Determination of six organic acids in the selected wines was then performed by HPLC. A typical chromatogram of a Merlot wine is depicted in Figure 1. As shown in Table 3, virtually all the six organic acids were found in the wines, except for MA, which was not detected (below LOQ) in four wines. TA, AA, and LA were the three major organic acids found in the wines, while MA, CA, and SA existed in relatively low contents. From the viewpoint of distribution, the contents of MA presented the largest variability among the wines (RSD = 123%), and the RSDs of those of the other acids ranged from 38% to 66%. The organic acid profiles of the wines displayed different patterns for each sample, based on which the chemometric classification of these wines was expected to be feasible.

3.2. Principal Component Analysis

The obtained 20 samples × 6 variables × 3 replicates data matrix was processed by PCA. Two principal components explaining 58.9% of the total variance in the data were yielded. As presented in Figure 2(a), the wines of different varieties were clearly grouped from each other. The first PC, which explained 36.6% of the total variance, was mainly contributed by CA and MA (loadings > 0.8). The second PC (22.1% of the total variance) correlated positively with SA (loading > 0.75) and negatively with LA (loading < −0.67). As CA and MA both virtually originate from the grape, while SA and LA are basically yielded in the fermentation, it could be assumed that CA and MA originally existing in grapes are the most significant variables for PCA classification of variety, while SA and LA produced in the brewing play a secondary role. TA, also one of the native organic acids in grapes, did not present as a major characteristic indice, which was not hard to understand considering that some of the detected TA could be exogenous and this would be unrelated to variety, as addition of TA in wines is legal in some countries but not in others.

(a)

(b)

The loading plot (Figure 2(b)) expresses the extent to which the new PCs correlate with the old variables. By comparing the PCA score and loading plots, the dominant variables that make one object differ from others can be disclosed. For instance, Cabernet Sauvignon wines were found in the lower left quadrant in the score plot, and they differed from other wines due to their higher AA content which was found in the lower left quadrant in the loading plot and lower SA and MA contents which were located oppositely in the higher right quadrant. Although the direct comparison of the loadings as absolute values is not appropriate, it is still possible that the conclusions obtained from this particular plot are valid.

A sample (R20) made from the combination of Shiraz (20%) and Grenache (80%) was selected as a pseudomixed example to assess the ability of the model to reveal the possible undeclared mixing of wines made from different wine varieties.
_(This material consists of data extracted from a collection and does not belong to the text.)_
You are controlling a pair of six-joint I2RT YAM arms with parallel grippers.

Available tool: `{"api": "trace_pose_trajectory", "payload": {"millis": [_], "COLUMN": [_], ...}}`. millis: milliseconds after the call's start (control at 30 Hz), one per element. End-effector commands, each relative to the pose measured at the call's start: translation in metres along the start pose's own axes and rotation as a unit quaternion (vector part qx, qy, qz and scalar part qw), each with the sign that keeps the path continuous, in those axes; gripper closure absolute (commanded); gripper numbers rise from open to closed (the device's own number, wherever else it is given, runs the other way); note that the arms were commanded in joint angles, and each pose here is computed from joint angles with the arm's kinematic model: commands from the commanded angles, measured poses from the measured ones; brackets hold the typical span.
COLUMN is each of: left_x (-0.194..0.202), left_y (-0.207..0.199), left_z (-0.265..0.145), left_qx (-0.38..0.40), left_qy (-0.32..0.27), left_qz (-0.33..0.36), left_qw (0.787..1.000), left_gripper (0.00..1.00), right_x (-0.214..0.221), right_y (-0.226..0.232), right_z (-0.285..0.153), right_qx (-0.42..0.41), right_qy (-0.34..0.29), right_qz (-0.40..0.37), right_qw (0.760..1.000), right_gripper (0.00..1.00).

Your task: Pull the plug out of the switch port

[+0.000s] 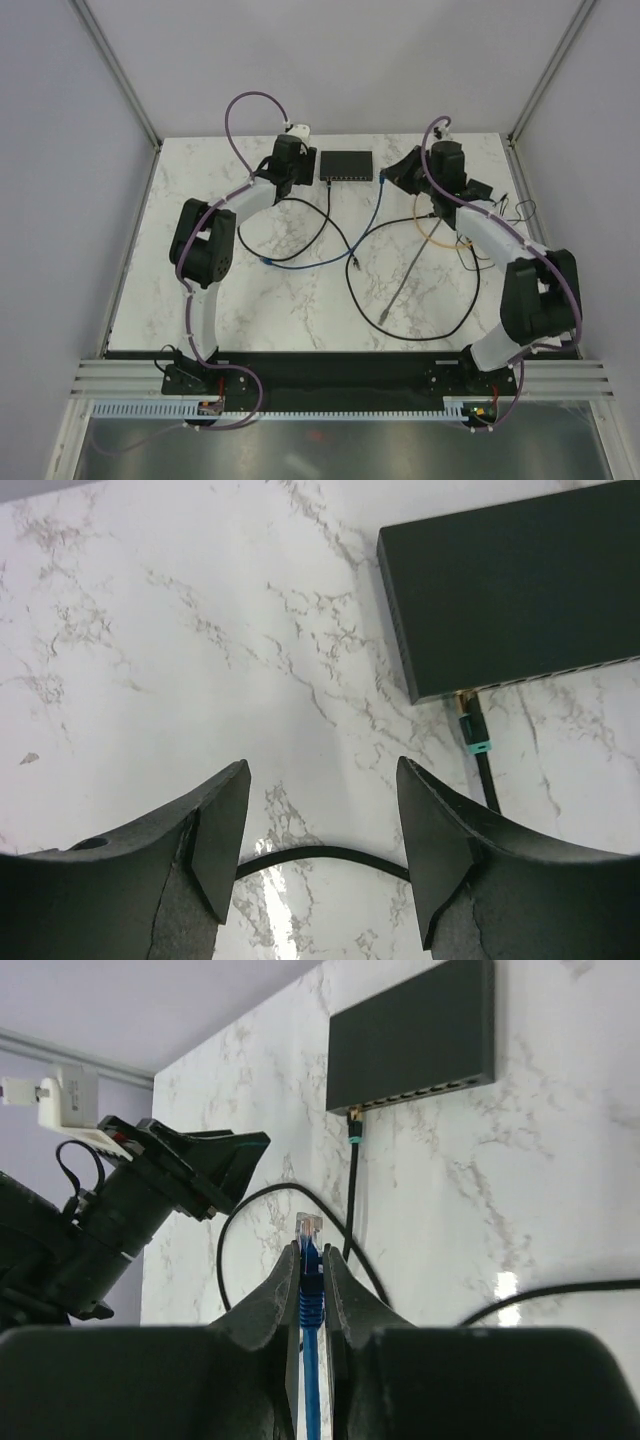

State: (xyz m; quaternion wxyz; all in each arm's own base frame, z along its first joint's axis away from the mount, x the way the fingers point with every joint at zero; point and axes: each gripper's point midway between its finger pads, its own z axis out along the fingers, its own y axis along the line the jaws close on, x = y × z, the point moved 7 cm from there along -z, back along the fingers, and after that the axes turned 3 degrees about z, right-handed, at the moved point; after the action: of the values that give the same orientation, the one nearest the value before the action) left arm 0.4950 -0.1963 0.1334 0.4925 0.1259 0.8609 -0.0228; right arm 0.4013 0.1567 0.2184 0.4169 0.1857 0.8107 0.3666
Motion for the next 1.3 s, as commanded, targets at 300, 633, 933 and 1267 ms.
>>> {"api": "trace_pose_trajectory", "payload": {"millis": [300,633,933,1267], "left_x": [-0.031,-0.036,-0.034,-0.036], "left_y": [-0.012,-0.012,-0.015,-0.015], "left_z": [-0.015,-0.011,-0.002,0.003], "left_qx": [0.017,0.041,0.08,0.085], "left_qy": [-0.072,-0.075,-0.06,-0.055], "left_qz": [-0.047,-0.044,-0.046,-0.023], "left_qw": [0.996,0.995,0.994,0.995], "left_gripper": [0.31,0.31,0.32,0.32], "right_x": [-0.118,-0.138,-0.097,-0.111], "right_y": [-0.098,-0.17,-0.237,-0.156], "right_z": [-0.17,-0.127,-0.085,-0.05], "right_qx": [0.388,0.466,0.497,0.43], "right_qy": [-0.206,-0.181,-0.107,-0.135], "right_qz": [-0.051,-0.027,-0.002,-0.098], "right_qw": [0.897,0.866,0.861,0.887], "right_gripper": [1.0,1.0,0.82,0.31]}}
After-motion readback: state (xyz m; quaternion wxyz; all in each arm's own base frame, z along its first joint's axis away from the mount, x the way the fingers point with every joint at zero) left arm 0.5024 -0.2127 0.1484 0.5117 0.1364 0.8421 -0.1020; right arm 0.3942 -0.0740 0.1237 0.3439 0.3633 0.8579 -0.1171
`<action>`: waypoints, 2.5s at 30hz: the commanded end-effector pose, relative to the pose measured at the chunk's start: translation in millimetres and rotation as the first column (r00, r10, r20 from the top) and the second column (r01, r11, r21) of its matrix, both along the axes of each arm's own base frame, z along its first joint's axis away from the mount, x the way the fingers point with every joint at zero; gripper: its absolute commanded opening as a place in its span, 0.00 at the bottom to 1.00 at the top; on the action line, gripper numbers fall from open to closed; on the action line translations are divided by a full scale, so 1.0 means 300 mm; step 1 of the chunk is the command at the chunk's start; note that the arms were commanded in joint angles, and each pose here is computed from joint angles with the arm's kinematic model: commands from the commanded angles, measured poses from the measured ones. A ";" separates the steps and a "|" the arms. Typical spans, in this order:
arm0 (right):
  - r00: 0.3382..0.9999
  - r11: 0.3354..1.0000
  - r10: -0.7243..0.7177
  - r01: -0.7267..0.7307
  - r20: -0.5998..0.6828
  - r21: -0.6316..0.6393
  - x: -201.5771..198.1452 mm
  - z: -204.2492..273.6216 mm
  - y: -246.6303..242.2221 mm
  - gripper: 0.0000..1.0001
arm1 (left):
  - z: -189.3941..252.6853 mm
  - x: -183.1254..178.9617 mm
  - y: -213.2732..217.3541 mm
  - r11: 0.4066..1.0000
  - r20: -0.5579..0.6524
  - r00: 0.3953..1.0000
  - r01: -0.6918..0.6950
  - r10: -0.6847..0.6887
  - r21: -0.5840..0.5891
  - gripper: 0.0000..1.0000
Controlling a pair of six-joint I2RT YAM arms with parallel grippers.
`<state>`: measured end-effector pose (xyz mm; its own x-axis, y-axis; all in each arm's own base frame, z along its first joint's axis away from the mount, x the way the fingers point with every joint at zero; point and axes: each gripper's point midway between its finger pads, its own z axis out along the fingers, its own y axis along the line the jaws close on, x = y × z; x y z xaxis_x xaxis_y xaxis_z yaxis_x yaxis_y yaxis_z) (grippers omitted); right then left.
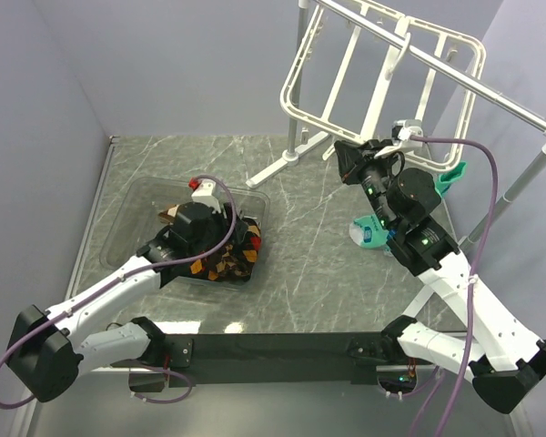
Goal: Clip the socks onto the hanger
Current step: Pick up the sock from the bin, then clamp the sock onto the hanger.
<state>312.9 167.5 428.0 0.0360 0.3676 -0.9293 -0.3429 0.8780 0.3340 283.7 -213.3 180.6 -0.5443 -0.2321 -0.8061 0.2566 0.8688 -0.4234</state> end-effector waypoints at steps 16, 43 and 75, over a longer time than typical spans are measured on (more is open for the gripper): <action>1.000 1.000 -0.002 0.002 0.012 0.003 -0.001 0.033 -0.001 0.10 | -0.046 -0.159 0.031 0.926 -0.186 0.979 -0.145 0.084 -0.349 0.64; 1.000 1.000 -0.014 0.014 0.026 0.000 -0.017 0.061 -0.021 0.10 | -0.048 -0.147 -0.059 0.867 -0.137 0.990 -0.052 -0.019 -0.495 0.33; 0.999 0.999 0.016 -0.017 0.047 0.037 -0.024 0.119 -0.004 0.07 | 0.678 -0.071 -0.340 0.912 0.648 0.699 0.411 -0.302 -0.019 0.01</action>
<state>313.4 170.3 437.7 0.0273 0.3678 -0.9295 -0.3511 0.8741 0.3356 263.2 -308.8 369.6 -0.0828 -0.3003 -0.9502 0.7787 0.5756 -0.2498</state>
The PCA result showed that this assumed mixed sample was located far from the group of pure Shiraz. Instead, it appeared adjacent to Merlot. Such result may be assigned to the assumption that the organic acid profile of the combination of Shiraz (20%) and Grenache (80%) may be similar to that of Merlot. However, as the wine made from pure Grenache was not available in this study, such assumption could not be verified. Besides, whether the mixing ratio of different wine varieties can be determined by HPLC analysis of organic acids and to what ratios a mixture of different varieties can be identified both need further investigation.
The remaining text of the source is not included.